Petitioner's reliance on the exhibits to the July 24 Motion, including inmate Stine's declaration, is misplaced. As Magistrate Judge Nagle advised Petitioner in her Order denying the July 24 Motion, the declaration of another inmate opining as to Petitioner's asserted mental health diagnosis is not competent to establish the existence of such an illness. None of the exhibits to the July 24 Motion reflects any mental illness diagnosis; indeed, they are irrelevant to the issue.

         Even if, however, Petitioner could adduce evidence of mental impairment for some reason (whether due to a schizophrenia diagnosis or otherwise), he nonetheless cannot establish an entitlement to equitable tolling on this basis. Indeed, it is plain that any such impairment did not cause him to fail to apprehend the need to timely seek relief and/or to effectuate filings in support of relief.

         On January 29, 2010, Petitioner, on a pro se basis, filed a civil action against his post-conviction counsel (Cole) in the Los Angeles Superior Court (Case No. BC430970), alleging claims for breach of contract, fraud, and legal malpractice. Those three claims were based on the facts that also support Ground Four, to wit, that Petitioner retained Cole in 1997, for the purpose of seeking federal habeas relief, but Cole failed to pursue such relief. Birman v. Cole, 2011 WL 3276737, at *1 (Cal.App. 2 Dist. Aug. 2, 2011) (hereafter, "Birman v. Cole"). In a declaration filed in the state trial court on June 21, 2010, Petitioner stated that he fired Cole in 2006, "at which time, [Petitioner] fully realized, that fraud, legal malpractice and breach of contract occurred.'" Id. Petitioner attached to his declaration a copy of a letter he sent to Cole, dated April 20, 2006, in which Petitioner set forth a "list of grievances, " including that, as of the letter's date, Cole had not pursued federal post-conviction relief. Id. The trial court sustained Cole's demurrer based on its finding that the action was barred by the applicable statutes of limitation, and Petitioner appealed. Id. at *1-*2.

         The California Court of Appeal found that Petitioner's April 20, 2006 letter to Cole proved that, as of the letter's date, Petitioner was aware of Cole's allegedly wrongful conduct. Birman v. Cole, 2011 WL 3276737, at *2-*3. Thus, Petitioner's claims against Cole accrued as of April 20, 2006, if not earlier, and because Petitioner's civil action was not filed until over three years later, it was untimely and properly dismissed on that ground. Id.

         The record, therefore, shows that as of February 1997 - while Petitioner's limitations period was still running - Petitioner plainly apprehended the need to pursue federal habeas relief; indeed, he hired Cole to do so. Further, by April 2006, if not before then, Petitioner was fully aware that Cole had not sought federal habeas relief based on the substance of Grounds One through Three, i.e., Cole had failed to assert habeas claims premised on the 1992 Letter that Petitioner discovered in late 2002. Petitioner also was fully aware of the substance of Ground Four, viz., Cole's asserted abandonment and concealment of his failure, since 1997, to seek federal habeas relief. Petitioner, however, did not promptly seek to exhaust his known claims by raising them in the state courts, so that he could then seek federal habeas relief. Rather, on July 17, 2009, Petitioner, on a pro se basis, filed an accusation against Cole in the California Supreme Court (Case No. S174713). On August 19, 2009, the California Supreme Court denied the accusation petition. As noted above, on January 29, 2010, Petitioner commenced the Birman v. Cole civil action, again pursuing relief against Cole on a pro se basis. Petitioner also proceeded pro se in his appeal of the demurrer granted to Cole in that action. Birman v. Cole, 2011 WL 3276737, at *1.
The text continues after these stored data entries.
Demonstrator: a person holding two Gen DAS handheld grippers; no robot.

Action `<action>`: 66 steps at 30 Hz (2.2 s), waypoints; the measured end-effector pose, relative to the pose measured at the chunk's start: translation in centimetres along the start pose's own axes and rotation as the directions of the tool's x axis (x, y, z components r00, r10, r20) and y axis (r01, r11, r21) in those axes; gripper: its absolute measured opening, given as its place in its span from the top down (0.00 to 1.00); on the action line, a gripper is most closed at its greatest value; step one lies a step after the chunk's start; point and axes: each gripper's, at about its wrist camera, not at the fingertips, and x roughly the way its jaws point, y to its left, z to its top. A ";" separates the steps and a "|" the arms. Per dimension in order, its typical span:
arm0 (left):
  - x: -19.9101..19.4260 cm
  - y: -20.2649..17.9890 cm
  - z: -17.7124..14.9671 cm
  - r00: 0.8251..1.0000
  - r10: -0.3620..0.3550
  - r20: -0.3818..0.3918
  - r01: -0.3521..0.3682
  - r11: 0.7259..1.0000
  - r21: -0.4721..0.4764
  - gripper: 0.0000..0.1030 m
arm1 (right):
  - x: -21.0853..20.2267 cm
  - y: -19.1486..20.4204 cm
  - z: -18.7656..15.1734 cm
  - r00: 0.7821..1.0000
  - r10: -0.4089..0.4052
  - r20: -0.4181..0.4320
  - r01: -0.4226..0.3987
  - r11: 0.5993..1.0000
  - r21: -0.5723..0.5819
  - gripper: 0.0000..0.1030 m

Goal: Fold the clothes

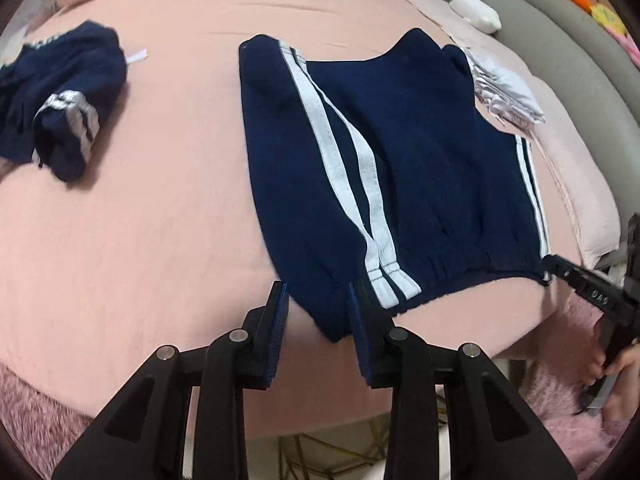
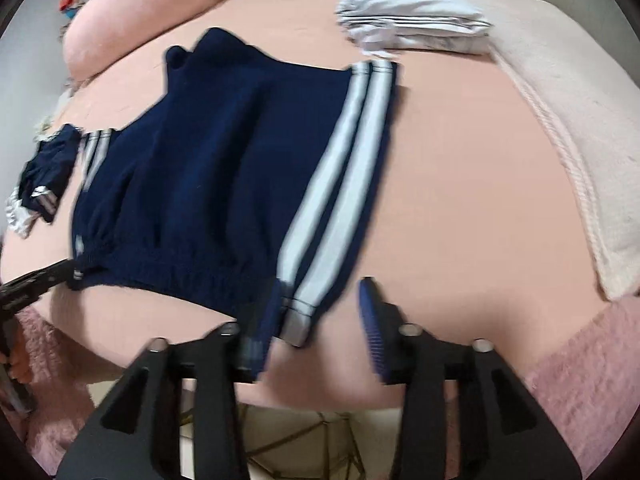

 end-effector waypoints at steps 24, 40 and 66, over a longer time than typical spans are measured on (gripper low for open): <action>-0.8 0.2 -1.2 0.996 -0.088 -0.025 0.086 0.993 -0.079 0.82 | -0.3 2.6 -2.0 0.995 0.069 -0.073 -0.070 0.998 -0.009 0.74; 2.3 6.7 10.9 0.991 -0.089 0.099 0.098 0.991 -0.087 0.57 | -0.8 12.3 11.9 0.975 0.181 0.125 -0.123 0.920 -0.373 0.67; 4.6 4.0 11.2 0.979 0.194 0.065 -0.195 0.981 0.012 0.85 | 9.9 15.6 15.2 0.994 0.107 0.005 -0.094 0.898 -0.430 0.53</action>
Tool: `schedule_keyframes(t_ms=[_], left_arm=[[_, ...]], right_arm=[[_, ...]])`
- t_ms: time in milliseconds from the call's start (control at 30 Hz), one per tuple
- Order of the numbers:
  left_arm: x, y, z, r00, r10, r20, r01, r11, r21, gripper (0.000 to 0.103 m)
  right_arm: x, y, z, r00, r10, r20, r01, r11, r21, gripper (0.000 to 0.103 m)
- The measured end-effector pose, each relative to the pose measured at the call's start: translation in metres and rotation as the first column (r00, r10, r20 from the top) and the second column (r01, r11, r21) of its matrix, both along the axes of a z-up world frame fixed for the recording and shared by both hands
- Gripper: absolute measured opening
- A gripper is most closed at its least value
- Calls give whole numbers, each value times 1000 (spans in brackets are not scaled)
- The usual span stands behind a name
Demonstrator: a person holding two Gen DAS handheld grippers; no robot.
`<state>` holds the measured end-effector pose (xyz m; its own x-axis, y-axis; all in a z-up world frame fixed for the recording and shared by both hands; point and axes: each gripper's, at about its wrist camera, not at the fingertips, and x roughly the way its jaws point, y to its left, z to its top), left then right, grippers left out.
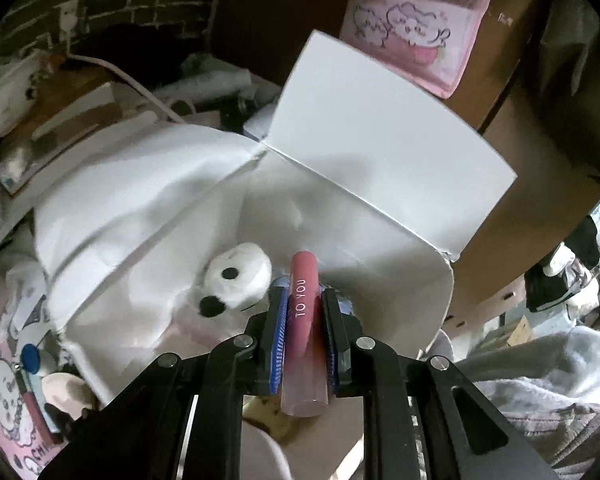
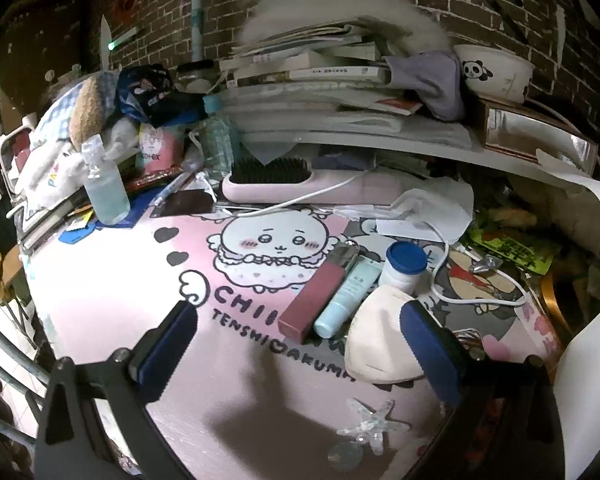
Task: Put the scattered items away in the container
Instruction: 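Lift and carry the pink lipstick into the white box, then open the left gripper to drop the lipstick in the box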
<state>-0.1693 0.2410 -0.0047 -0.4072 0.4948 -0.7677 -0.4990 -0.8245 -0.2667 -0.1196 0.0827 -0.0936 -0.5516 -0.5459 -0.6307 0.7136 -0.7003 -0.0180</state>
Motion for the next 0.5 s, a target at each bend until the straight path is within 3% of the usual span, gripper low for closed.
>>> schedule_keyframes(t_ms=[433,500], left_arm=[[-17,25,-15,1000,-17,24,19,997,-79,13],[-18,25,-14,1000,-13,16,15,996,-84,26]], right_arm=[[-8,13,2,1000,-9,24,9,1000,-17,101],[-10,14,2,1000,-13,26,13,1000,-17,101]])
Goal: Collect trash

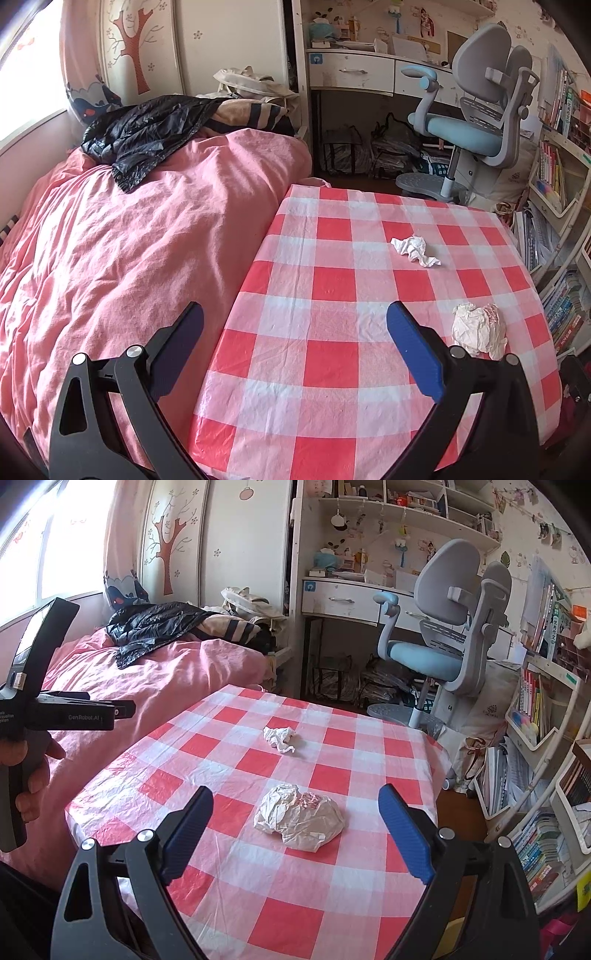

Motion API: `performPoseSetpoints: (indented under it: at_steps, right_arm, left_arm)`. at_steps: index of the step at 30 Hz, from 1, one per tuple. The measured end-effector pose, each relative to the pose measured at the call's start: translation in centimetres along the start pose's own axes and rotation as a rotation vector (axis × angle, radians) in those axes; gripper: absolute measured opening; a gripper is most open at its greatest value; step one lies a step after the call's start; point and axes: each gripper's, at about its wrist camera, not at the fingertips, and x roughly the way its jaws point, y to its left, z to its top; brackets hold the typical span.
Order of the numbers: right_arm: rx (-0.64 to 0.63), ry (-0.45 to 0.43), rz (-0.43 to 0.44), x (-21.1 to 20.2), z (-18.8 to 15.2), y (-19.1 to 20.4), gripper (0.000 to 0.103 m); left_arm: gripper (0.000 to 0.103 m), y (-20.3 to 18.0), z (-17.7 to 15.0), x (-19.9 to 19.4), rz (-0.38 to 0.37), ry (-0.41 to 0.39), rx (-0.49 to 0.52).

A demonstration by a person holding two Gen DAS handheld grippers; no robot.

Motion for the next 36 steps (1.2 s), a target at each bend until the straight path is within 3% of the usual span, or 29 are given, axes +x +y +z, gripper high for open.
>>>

         The record thus demonstrates that, although Petitioner now claims to have suffered from mental illness since he was a child, he was aware of the need to pursue federal habeas relief as of February 1997, and hired Cole to pursue such relief, at a time when Petitioner's limitations period had not yet run. Accordingly, the first prong of the Bills test cannot be satisfied, and equitable tolling is unavailable.

         As noted earlier, in his Response, Petitioner complains that he was abandoned by Cole. Petitioner does not assert that he is entitled to equitable tolling on the ground that, for approximately nine years, Cole allegedly concealed from Petitioner Cole's failure to timely seek federal habeas relief. Had any such contention been made and adequately supported, however, it could not render the Petition timely. Petitioner admits that, in late 2002, he discovered the 1992 Letter, which had been faxed to Cole. Petitioner has also admitted under oath that he learned of Cole's asserted malfeasance in or before April 2006, by which time Petitioner was able to formulate a list of grievances regarding Cole's failure to pursue habeas relief. Even if Petitioner could adduce evidence that he suffered from mental illness for some period after February 1997, he could not claim an entitlement to equitable tolling past April 2006, because as of that date, Petitioner was aware of the basis for all four claims alleged in the instant Petition and had formulated his complaints about Cole's failure to seek federal habeas relief. Moreover, on January 29, 2010, Petitioner brought the Birman v. Cole action in the state trial court on a pro se basis.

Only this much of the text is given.